● What you need to do
Every line below from the one with "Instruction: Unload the" through the one with "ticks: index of" is to be repeated exactly, with no picture among them.

● Provided material
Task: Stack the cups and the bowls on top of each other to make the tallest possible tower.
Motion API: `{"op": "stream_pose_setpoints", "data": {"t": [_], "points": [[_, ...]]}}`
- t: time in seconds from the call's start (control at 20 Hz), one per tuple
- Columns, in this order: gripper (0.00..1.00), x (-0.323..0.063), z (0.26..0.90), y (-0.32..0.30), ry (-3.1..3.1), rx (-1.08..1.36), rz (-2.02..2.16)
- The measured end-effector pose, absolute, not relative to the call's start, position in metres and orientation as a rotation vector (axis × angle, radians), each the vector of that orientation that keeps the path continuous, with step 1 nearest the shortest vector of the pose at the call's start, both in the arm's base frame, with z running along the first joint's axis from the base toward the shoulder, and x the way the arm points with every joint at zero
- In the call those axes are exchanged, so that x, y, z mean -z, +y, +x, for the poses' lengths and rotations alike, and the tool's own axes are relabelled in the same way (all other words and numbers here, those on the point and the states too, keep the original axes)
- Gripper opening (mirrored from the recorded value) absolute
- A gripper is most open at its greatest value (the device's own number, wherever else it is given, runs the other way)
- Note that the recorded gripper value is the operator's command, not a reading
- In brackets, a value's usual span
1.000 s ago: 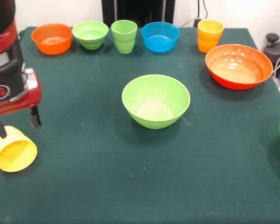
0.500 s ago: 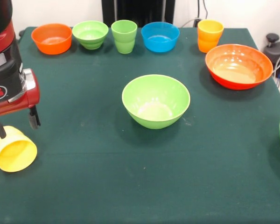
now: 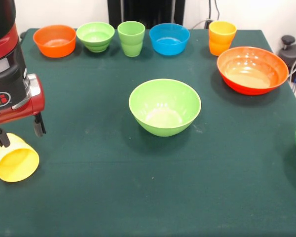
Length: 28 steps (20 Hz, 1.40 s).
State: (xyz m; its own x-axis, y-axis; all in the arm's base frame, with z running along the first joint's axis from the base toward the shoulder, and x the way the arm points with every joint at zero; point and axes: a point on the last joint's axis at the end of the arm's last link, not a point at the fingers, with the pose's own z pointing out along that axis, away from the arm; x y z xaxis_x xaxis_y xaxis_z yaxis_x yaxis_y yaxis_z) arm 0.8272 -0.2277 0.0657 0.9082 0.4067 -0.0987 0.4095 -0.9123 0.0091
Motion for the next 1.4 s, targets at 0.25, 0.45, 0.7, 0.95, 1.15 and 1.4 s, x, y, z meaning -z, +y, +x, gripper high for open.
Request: {"op": "stream_pose_setpoints", "data": {"t": [0.25,0.45,0.7,0.95,1.15,1.4], "points": [[1.0,-0.064,0.822,-0.232,0.633,0.155,3.047],[1.0,-0.064,0.819,-0.235,0.618,0.159,3.053],[1.0,-0.062,0.814,-0.238,0.598,0.165,3.063],[1.0,-0.058,0.809,-0.242,0.582,0.169,3.07],[1.0,-0.057,0.809,-0.243,0.577,0.163,3.065],[1.0,-0.055,0.808,-0.246,0.578,0.16,3.052]]}}
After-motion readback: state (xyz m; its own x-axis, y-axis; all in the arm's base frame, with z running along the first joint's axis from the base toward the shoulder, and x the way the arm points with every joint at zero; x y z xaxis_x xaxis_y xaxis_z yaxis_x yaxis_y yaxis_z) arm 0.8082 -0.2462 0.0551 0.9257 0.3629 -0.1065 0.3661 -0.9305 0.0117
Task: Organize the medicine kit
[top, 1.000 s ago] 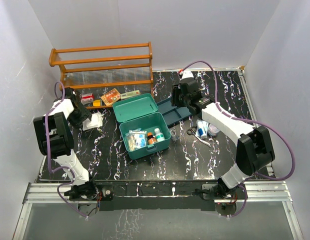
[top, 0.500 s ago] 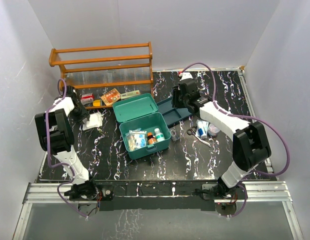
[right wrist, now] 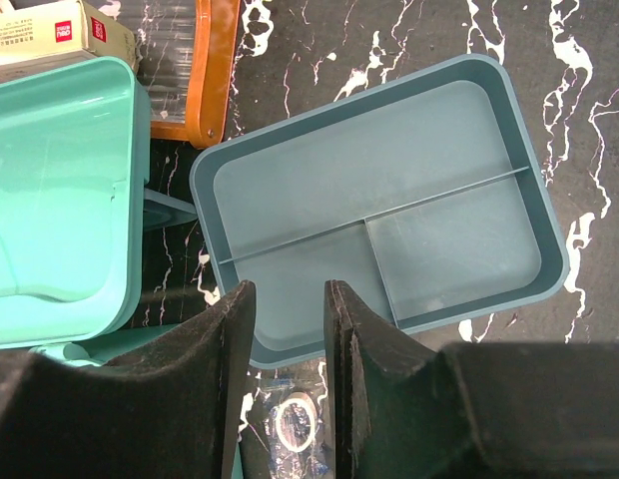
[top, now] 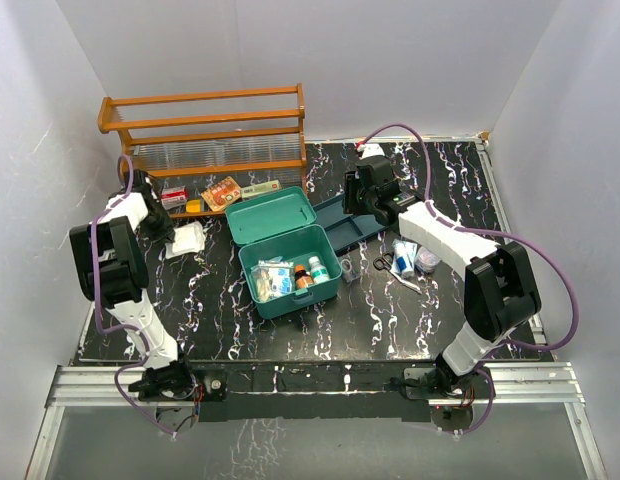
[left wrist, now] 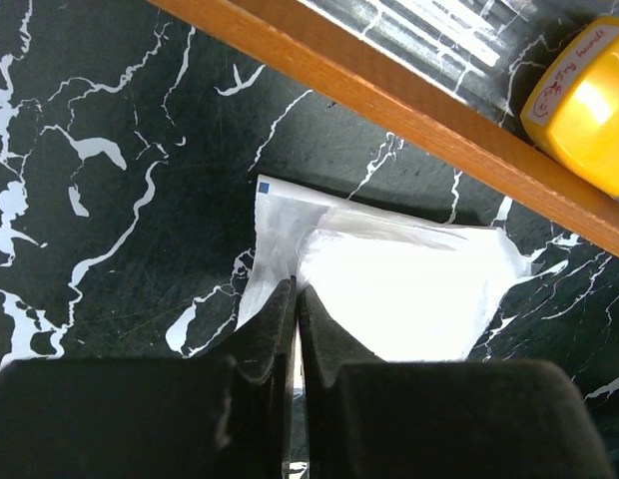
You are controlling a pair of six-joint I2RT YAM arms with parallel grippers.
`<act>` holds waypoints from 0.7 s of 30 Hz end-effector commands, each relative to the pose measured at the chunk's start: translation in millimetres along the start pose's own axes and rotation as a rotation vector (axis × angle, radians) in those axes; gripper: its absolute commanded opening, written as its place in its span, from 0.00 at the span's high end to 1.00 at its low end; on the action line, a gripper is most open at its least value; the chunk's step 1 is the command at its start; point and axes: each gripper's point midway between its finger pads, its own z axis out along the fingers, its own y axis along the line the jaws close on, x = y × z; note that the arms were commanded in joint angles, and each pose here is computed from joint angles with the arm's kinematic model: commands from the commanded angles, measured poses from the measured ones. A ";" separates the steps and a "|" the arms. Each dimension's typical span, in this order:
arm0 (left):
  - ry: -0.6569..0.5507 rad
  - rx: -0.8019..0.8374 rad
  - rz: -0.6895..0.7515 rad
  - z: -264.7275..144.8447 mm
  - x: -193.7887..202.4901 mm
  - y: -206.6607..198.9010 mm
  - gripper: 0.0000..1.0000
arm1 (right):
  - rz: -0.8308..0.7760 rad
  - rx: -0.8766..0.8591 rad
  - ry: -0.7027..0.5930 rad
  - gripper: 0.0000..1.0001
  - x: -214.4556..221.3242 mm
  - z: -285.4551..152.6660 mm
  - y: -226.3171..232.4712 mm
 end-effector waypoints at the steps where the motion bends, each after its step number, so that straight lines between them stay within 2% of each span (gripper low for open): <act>1: -0.046 0.038 0.028 -27.4 -7.3 -3.2 1.00 | 0.011 -0.020 -0.078 0.69 -30.4 -4.3 6.8; 6: -0.099 0.088 0.027 -58.2 -0.9 -7.2 1.00 | 0.019 -0.020 -0.074 0.69 -27.8 -5.5 6.2; 13: -0.198 0.264 0.032 -122.3 3.0 -32.8 1.00 | 0.038 -0.026 -0.072 0.70 -26.4 -7.7 6.9; 21: -0.341 0.584 -0.008 -210.3 5.0 -101.2 1.00 | 0.061 -0.063 -0.063 0.70 -25.1 -12.9 13.8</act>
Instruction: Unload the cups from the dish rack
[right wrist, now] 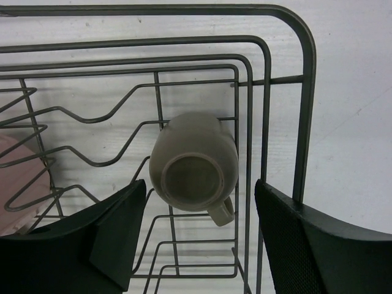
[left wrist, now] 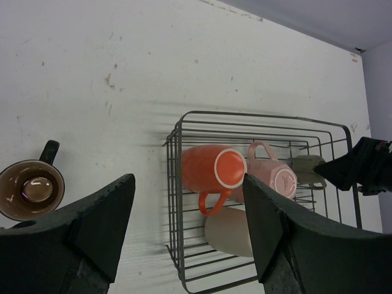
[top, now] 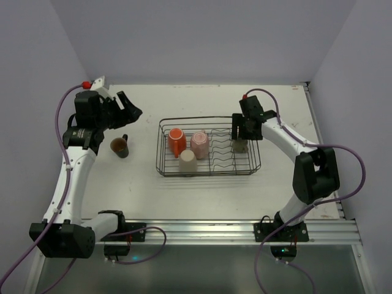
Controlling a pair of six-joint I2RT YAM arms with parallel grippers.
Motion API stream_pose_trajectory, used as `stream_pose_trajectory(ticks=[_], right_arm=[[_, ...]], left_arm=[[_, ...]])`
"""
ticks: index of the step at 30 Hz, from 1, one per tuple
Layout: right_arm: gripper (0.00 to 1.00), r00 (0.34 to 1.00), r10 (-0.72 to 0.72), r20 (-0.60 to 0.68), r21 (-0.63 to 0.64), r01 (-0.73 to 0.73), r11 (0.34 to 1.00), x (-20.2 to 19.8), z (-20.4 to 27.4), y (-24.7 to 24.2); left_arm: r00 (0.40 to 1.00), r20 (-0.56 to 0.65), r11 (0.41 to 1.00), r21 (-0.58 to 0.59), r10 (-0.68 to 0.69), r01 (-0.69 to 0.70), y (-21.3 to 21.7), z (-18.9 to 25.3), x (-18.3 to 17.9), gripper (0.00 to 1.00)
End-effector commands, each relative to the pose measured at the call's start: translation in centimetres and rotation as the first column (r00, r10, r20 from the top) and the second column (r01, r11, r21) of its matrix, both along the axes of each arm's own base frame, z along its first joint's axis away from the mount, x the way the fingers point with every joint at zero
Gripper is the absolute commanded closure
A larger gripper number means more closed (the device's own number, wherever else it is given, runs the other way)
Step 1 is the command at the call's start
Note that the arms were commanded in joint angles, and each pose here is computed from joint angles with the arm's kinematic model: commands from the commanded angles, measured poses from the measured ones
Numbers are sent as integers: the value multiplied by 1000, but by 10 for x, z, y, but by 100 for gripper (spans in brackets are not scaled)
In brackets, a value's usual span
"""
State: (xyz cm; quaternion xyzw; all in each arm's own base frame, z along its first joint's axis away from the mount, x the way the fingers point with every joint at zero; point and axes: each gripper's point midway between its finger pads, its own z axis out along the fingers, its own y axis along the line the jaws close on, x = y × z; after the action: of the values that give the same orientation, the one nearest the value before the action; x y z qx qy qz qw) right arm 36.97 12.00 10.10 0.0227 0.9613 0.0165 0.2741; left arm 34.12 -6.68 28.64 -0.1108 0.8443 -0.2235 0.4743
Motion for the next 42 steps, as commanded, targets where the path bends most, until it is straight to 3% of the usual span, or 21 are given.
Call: stream_pose_trajectory(ticks=[1,30,33,36,38,41,42], right_arm=[[27,1000,10,7,-11,-10,1000,10,-2,0],[29,999,19,-39,-83,-22,996,15,-22,-2],[34,999,18,-46,-94,-22,995,15,-22,-4],[50,999,21,-43,-96,-25,995,15,-19,-4],[69,999,22,-40,-94,-26,995,15,-18,-4],[88,1000,20,-20,-92,-22,996,16,-11,-4],[89,1000,17,-11,-88,-17,996,17,-8,-4]], left_arm=[[999,39,999,-24,-27,28,-5,9,3,25],[998,22,997,-43,-61,62,-11,-3,3,25],[998,21,997,-43,-61,62,-11,-4,3,25],[998,20,996,-50,-67,68,-12,-5,3,25],[997,20,996,-54,-73,74,-14,-5,2,25],[995,23,993,-67,-95,97,-18,-5,1,25],[994,24,992,-73,-106,107,-19,-5,0,25]])
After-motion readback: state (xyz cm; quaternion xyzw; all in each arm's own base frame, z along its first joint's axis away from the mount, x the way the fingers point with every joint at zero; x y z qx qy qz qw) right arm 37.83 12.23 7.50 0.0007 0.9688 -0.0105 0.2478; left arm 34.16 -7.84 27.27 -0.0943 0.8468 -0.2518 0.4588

● Task solution
Instruction: Unload the cups from the dish rack
[right wrist, now] 
[left wrist, now] 
[top, now] 
Controlling a pair of six-joint I2RT YAM arms with parallel grippers.
Motion API stream_pose_trajectory, used as `stream_pose_trajectory(ticks=[_], right_arm=[[_, ...]], left_arm=[[_, ...]])`
"""
ticks: index of the step at 30 Hz, from 1, one per tuple

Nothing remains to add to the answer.